**Exercise details**:
Out of the listing below, copy every line that carries the string "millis".

**Data shown**:
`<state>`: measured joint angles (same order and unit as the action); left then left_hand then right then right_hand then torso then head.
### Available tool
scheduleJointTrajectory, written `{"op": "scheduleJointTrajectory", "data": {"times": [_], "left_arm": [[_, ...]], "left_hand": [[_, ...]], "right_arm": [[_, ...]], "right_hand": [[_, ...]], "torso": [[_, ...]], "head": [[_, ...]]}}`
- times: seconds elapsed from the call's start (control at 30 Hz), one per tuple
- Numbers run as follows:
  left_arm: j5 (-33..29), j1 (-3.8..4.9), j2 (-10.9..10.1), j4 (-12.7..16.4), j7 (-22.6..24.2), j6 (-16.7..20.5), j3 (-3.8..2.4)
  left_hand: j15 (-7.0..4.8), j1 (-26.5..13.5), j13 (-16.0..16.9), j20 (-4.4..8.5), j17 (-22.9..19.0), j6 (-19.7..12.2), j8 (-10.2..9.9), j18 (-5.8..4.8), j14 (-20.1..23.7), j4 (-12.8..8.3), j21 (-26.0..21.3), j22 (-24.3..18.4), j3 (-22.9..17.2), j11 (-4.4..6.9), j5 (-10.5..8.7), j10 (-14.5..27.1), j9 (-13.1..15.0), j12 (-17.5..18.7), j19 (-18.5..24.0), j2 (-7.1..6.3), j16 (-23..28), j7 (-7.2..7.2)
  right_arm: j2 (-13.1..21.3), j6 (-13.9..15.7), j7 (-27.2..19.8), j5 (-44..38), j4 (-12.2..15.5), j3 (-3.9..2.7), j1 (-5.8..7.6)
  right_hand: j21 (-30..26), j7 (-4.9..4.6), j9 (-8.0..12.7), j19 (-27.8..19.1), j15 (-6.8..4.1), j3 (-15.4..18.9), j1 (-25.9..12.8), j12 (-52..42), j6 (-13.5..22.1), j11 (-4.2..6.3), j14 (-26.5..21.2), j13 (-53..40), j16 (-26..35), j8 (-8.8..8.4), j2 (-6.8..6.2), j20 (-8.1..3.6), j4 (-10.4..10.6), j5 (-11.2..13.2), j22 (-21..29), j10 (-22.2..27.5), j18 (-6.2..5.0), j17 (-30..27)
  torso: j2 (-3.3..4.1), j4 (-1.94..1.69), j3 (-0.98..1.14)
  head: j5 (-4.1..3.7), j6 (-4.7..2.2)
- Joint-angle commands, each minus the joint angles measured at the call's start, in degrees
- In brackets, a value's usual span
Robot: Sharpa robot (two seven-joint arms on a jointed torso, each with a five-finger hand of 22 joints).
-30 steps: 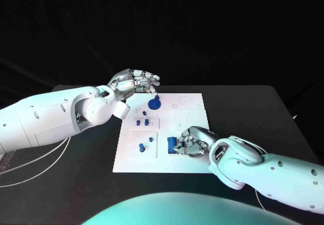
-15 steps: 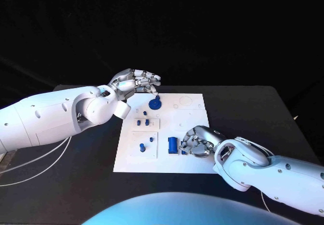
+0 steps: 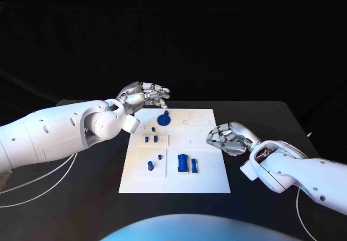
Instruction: Assemble the parts on the task board
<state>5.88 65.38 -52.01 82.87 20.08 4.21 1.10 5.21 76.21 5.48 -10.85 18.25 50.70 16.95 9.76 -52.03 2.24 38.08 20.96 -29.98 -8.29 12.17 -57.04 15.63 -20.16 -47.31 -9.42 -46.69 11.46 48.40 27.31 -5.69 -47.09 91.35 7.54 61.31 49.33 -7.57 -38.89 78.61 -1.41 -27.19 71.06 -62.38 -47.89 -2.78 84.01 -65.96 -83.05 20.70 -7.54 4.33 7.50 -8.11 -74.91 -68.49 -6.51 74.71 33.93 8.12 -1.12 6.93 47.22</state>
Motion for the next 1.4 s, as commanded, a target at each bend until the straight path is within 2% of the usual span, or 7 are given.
{"op": "scheduleJointTrajectory", "data": {"times": [0.03,0.57,0.6,0.77,0.8,0.9,1.4], "left_arm": [[-3.1,-0.59,0.8,-1.2,4.1,2.9,0.04],[-12.2,-3.69,6.6,-8.3,10.3,8.1,0.04],[-9.3,-3.55,6.1,-7.9,6.7,5.9,0.09],[-9.1,-3.64,6.1,-7.1,6.8,7.6,0.03],[-9.0,-3.67,6.2,-6.8,6.9,8.3,0.00],[-8.8,-3.81,6.3,-5.6,7.1,11.1,-0.09],[-6.4,-4.99,7.1,5.0,9.3,35.2,-0.93]], "left_hand": [[0.19,-0.5,0.1,-0.57,-0.6,-0.6,0.0,0.44,1.4,0.6,-1.6,-0.8,-0.2,0.02,0.21,0.2,0.2,-0.3,0.7,0.19,1.4,0.04],[4.36,-0.2,-1.9,-5.67,-7.3,-3.9,-1.1,0.23,7.0,3.3,-23.1,-13.8,-0.6,-2.52,-0.13,2.2,-0.9,9.4,5.8,-0.84,26.0,0.01],[-5.21,-23.2,-5.5,10.85,-18.2,-50.7,-16.9,-9.76,52.0,-2.2,-38.1,-21.0,30.0,8.29,-12.17,57.0,-15.6,20.2,47.3,9.42,46.7,-11.46],[-5.21,-30.8,-5.5,10.85,-18.2,-50.7,-16.9,-9.76,52.0,-2.2,-38.1,-21.0,30.0,8.29,-12.17,57.0,-15.6,20.2,47.3,9.42,46.7,-11.46],[-5.21,-32.6,-5.5,10.85,-18.2,-50.7,-16.9,-9.76,52.0,-2.2,-38.1,-21.0,30.0,8.29,-12.17,57.0,-15.6,20.2,47.3,9.42,46.7,-11.46],[-5.21,-76.2,-5.5,10.85,-18.2,-50.7,-16.9,-9.76,52.0,-2.2,-38.1,-21.0,30.0,8.29,-12.17,57.0,-15.6,20.2,47.3,9.42,46.7,-11.46],[-5.21,-76.2,-5.5,10.85,-18.2,-50.7,-16.9,-9.76,52.0,-2.2,-38.1,-21.0,30.0,8.29,-12.17,57.0,-15.6,20.2,47.3,9.42,46.7,-11.46]], "right_arm": [[-1.1,-1.0,-13.0,22.1,-4.0,-0.25,0.97],[-7.5,-6.7,-19.9,34.7,-20.8,-1.03,4.53],[-7.1,-2.9,-16.5,31.3,-20.1,-1.00,4.39],[-6.8,-1.2,-17.2,32.6,-18.5,-1.57,3.91],[-6.7,-0.5,-17.4,33.2,-17.8,-1.79,3.72],[-6.3,2.2,-18.5,35.4,-15.2,-2.70,2.95],[-3.7,16.8,-24.1,47.1,-1.4,-7.52,-1.14]], "right_hand": [[-12.2,-0.50,1.3,-4.3,0.55,-1.0,0.4,12.0,0.3,-0.54,-1.0,10.8,4.5,-1.39,-0.04,0.69,-1.1,-0.1,-1.6,9.2,-1.96,-6.1],[-45.9,-4.34,11.0,-27.6,8.11,-7.2,-1.8,47.9,2.0,-6.37,-30.7,53.2,57.9,-8.52,-0.24,8.65,-4.5,0.2,28.5,13.6,-3.73,-51.4],[-49.3,7.57,38.9,-78.6,1.41,27.2,-22.4,62.4,47.9,2.78,-84.0,66.0,83.1,-20.70,7.54,-4.33,-7.5,8.1,74.9,68.5,6.51,-74.7],[-49.3,7.57,38.9,-78.6,1.41,27.2,-29.7,62.4,47.9,2.78,-84.0,66.0,83.1,-20.70,7.54,-4.33,-7.5,8.1,74.9,68.5,6.51,-74.7],[-49.3,7.57,38.9,-78.6,1.41,27.2,-71.1,62.4,47.9,2.78,-84.0,66.0,83.1,-20.70,7.54,-4.33,-7.5,8.1,74.9,68.5,6.51,-74.7],[-49.3,7.57,38.9,-78.6,1.41,27.2,-71.1,62.4,47.9,2.78,-84.0,66.0,83.1,-20.70,7.54,-4.33,-7.5,8.1,74.9,68.5,6.51,-74.7],[-49.3,7.57,38.9,-78.6,1.41,27.2,-71.1,62.4,47.9,2.78,-84.0,66.0,83.1,-20.70,7.54,-4.33,-7.5,8.1,74.9,68.5,6.51,-74.7]], "torso": [[-1.01,0.33,-0.43],[-2.11,-0.62,-0.13],[-1.97,-0.38,-0.37],[-2.05,-1.24,-0.20],[-2.09,-1.59,-0.14],[-2.23,-2.95,0.13],[-2.75,-8.12,1.12]], "head": [[-0.13,-2.18],[-0.63,-7.39],[-0.51,-6.92],[-1.22,-7.57],[-1.51,-7.84],[-2.64,-8.89],[-6.93,-12.84]]}}
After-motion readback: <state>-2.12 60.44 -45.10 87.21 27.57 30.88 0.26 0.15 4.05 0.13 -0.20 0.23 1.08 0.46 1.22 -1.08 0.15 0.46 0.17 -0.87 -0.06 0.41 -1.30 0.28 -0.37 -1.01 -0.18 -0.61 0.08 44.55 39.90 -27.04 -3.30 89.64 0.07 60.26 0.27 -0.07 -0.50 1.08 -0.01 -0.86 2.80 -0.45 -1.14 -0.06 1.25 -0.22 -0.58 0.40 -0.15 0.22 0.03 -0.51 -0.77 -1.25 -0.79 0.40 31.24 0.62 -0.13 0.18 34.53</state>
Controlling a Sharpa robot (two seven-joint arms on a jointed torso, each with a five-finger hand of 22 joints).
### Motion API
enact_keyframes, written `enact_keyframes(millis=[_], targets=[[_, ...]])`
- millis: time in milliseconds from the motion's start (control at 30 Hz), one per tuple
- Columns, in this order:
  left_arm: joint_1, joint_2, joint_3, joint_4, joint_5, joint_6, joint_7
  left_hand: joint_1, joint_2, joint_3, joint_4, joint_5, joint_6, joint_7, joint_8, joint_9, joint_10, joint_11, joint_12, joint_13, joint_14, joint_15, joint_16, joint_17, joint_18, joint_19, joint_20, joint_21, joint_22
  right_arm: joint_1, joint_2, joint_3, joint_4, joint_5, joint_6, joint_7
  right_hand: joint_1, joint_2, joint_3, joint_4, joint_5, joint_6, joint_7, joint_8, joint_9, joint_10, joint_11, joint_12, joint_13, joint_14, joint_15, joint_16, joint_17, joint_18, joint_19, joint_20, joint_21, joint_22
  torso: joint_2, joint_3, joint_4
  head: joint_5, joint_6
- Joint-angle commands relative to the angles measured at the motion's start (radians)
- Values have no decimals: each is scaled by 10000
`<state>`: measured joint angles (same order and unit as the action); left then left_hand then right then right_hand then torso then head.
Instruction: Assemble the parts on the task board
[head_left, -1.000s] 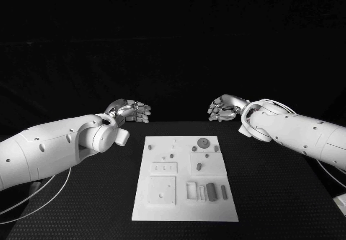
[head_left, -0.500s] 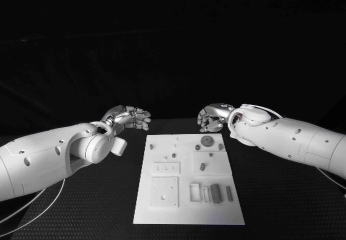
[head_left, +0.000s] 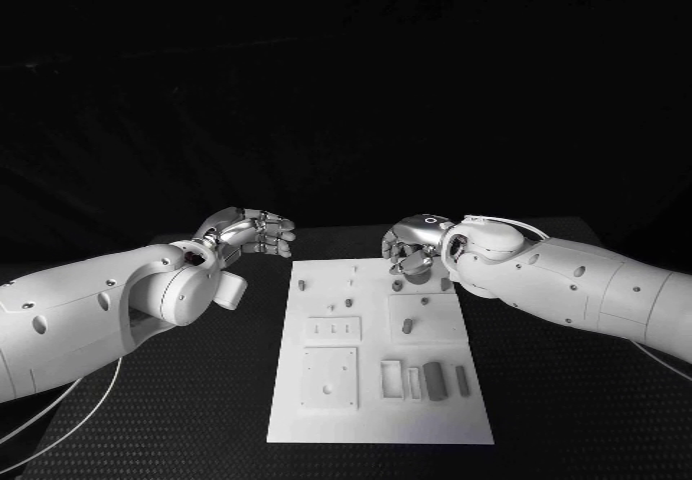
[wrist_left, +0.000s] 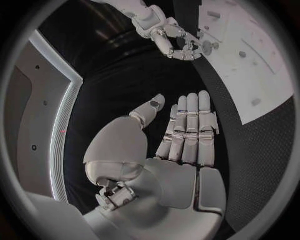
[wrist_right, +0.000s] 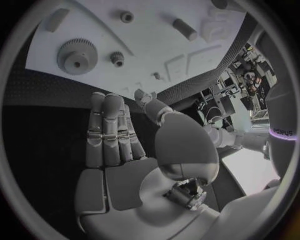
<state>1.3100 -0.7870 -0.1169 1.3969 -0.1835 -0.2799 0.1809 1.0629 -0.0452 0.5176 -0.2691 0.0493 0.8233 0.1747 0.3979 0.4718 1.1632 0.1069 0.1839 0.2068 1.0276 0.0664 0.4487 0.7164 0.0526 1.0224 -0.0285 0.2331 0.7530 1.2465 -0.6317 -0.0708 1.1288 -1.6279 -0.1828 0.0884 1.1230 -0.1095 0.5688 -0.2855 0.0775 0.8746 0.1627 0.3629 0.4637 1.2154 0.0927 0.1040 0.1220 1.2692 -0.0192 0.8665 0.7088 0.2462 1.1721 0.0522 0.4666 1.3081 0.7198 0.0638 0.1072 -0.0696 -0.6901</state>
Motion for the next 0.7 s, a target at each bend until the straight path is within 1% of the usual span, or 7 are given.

**Answer area**:
enact_keyframes, written `enact_keyframes(millis=[_], targets=[[_, ...]])`
- millis: time in milliseconds from the motion's start (control at 30 Hz), one per tuple

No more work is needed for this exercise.